MENJUAL HARAPAN - Bendera merah-putih berkibar di setiap sudut negeri menjelang 17 Agustus. Ia menjadi simbol kebanggaan, identitas, dan kemerdekaan. Akan tetapi, di balik kibaran itu, ada bayang-bayang kekuasaan yang tak terlihat, oligarki yang menyusup ke dalam jantung negara, mengatur arah tanpa suara rakyat.

Oligarki bukan sekadar dominasi ekonomi, tetapi juga dominasi narasi. Mereka menentukan apa yang layak diberitakan, siapa yang layak dipilih, dan bagaimana sejarah ditulis. Dalam sistem demokrasi yang prosedural, oligarki menjadi penentu hasil, bukan rakyat.

Di balik bendera, ada yang mendanai kampanye, mengatur regulasi, dan memonopoli sumber daya. Mereka tak perlu duduk di kursi pemerintahan, karena mereka sudah mengendalikan tombol-tombolnya. Negara menjadi panggung, dan rakyat hanya penonton.

Dalam refleksi filosofis, oligarki adalah bentuk pengkhianatan terhadap kontrak sosial. Ia merusak prinsip keadilan distributif, mengabaikan etika publik, dan menyingkirkan partisipasi warga. Kekuasaan menjadi milik segelintir, bukan milik bersama.

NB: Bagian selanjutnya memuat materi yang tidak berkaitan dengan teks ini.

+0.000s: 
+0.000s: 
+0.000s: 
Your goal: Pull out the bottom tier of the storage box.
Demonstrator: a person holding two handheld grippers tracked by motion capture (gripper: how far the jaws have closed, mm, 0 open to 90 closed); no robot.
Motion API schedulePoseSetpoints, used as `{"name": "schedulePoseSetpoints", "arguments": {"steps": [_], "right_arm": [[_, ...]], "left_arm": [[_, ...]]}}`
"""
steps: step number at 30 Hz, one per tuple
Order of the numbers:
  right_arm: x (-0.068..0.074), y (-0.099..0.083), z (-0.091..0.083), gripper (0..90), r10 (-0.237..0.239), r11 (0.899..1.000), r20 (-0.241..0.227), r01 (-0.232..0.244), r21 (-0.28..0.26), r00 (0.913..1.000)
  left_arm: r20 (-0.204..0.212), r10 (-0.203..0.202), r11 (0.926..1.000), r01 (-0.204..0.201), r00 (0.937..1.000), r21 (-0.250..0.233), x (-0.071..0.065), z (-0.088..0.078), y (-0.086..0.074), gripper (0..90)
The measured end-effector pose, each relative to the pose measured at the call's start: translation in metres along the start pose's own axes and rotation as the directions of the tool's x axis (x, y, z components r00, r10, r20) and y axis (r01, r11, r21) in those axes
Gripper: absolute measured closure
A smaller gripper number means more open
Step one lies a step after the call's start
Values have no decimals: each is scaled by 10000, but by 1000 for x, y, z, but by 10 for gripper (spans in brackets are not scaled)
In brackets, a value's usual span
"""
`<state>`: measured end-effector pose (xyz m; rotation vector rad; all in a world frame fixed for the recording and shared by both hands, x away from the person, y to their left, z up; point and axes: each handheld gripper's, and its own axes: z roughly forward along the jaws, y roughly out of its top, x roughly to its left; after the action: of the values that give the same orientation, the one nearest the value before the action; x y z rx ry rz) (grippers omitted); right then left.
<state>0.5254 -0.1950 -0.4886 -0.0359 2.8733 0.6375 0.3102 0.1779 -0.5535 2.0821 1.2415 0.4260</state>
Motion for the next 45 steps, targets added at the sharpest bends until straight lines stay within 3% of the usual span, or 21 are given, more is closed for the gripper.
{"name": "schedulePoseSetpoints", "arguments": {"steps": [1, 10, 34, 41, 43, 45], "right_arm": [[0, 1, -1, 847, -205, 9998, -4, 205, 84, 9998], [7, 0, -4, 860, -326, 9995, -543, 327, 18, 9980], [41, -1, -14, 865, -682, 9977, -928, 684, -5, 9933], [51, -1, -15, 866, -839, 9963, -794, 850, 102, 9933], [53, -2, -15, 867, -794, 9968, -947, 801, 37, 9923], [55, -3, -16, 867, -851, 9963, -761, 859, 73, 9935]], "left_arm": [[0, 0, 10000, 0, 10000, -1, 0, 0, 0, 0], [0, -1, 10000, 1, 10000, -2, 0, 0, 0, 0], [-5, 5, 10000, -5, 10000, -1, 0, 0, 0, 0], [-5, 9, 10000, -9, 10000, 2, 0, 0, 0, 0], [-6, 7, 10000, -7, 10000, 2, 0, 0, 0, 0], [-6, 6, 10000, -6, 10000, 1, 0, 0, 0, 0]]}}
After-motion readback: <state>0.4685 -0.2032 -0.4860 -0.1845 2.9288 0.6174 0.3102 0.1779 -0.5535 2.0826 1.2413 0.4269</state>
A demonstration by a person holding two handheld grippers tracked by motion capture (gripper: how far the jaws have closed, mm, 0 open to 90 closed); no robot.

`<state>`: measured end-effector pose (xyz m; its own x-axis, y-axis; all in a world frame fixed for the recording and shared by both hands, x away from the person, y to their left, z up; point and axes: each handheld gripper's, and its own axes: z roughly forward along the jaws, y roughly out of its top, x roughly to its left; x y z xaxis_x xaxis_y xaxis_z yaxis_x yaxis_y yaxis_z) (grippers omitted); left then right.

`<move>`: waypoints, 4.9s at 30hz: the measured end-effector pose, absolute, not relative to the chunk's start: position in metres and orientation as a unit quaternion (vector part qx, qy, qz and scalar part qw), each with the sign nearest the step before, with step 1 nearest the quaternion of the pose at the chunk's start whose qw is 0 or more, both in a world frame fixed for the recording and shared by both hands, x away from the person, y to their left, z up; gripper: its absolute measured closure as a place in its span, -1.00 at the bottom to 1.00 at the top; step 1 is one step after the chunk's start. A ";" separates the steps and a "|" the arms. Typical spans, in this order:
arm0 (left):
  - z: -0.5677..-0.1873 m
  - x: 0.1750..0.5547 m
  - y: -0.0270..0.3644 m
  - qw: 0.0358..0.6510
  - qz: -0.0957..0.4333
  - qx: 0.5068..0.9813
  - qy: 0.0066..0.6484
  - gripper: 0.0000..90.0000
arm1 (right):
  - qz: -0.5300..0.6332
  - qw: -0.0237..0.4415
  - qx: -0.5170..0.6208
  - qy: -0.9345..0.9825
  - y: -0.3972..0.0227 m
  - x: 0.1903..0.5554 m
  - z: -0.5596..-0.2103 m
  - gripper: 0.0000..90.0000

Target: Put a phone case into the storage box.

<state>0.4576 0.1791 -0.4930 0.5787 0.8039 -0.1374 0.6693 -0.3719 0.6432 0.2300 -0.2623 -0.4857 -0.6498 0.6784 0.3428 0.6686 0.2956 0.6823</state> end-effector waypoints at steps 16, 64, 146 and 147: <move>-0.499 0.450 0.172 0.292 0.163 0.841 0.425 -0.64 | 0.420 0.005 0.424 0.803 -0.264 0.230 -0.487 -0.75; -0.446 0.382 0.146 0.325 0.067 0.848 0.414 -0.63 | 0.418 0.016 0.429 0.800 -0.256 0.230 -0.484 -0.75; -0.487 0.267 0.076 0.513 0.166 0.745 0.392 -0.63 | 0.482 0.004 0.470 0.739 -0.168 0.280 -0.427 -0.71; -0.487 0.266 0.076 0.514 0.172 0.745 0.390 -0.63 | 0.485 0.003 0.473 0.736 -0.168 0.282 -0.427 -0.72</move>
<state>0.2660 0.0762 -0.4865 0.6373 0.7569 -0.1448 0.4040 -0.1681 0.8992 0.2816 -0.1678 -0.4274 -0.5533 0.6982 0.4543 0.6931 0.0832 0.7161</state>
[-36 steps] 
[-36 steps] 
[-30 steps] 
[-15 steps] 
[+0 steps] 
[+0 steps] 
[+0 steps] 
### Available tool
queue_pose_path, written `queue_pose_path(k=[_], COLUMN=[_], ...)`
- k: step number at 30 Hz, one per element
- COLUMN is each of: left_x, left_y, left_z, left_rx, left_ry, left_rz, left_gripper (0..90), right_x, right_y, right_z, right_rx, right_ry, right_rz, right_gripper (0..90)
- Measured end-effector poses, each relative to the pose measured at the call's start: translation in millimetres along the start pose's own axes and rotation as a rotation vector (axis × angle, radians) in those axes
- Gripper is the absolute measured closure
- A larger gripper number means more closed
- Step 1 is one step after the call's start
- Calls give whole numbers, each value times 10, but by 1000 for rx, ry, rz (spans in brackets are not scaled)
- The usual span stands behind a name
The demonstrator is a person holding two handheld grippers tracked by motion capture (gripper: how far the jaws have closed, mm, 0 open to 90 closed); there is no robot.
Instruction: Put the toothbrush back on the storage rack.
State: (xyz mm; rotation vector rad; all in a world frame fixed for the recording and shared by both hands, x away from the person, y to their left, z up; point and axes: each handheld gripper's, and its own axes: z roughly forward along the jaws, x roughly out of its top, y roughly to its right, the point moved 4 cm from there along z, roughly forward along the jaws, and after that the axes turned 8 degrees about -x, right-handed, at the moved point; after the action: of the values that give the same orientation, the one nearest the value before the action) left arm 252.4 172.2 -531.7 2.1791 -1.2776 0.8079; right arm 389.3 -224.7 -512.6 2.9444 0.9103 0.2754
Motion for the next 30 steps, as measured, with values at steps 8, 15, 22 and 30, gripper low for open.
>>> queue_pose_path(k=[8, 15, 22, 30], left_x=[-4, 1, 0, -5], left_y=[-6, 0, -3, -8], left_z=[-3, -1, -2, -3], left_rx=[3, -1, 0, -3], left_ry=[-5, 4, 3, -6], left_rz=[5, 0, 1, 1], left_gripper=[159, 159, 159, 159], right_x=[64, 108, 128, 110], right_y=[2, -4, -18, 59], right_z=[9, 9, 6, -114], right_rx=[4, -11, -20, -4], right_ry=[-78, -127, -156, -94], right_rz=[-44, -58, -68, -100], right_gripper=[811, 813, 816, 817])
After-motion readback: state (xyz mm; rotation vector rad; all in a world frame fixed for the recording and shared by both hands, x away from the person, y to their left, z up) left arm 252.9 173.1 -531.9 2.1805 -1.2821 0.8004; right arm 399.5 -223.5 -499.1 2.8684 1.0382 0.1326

Ketika kebijakan publik ditentukan oleh lobi dibalik panggung,  maka pelayanan berubah menjadi komoditas. Pendidikan dijual, kesehatan diprivatisasi, dan ruang hidup warga digusur demi investasi. Negara tak lagi melayani, tetapi menjual.

Oligarki juga menyusup ke dalam simbol nasionalisme. Mereka membungkus kepentingan dengan jargon kebangsaan. Proyek-proyek besar diberi nama patriotik, tetapi dampaknya merusak komunitas lokal. Nasionalisme menjadi alat legitimasi, bukan nilai perjuangan.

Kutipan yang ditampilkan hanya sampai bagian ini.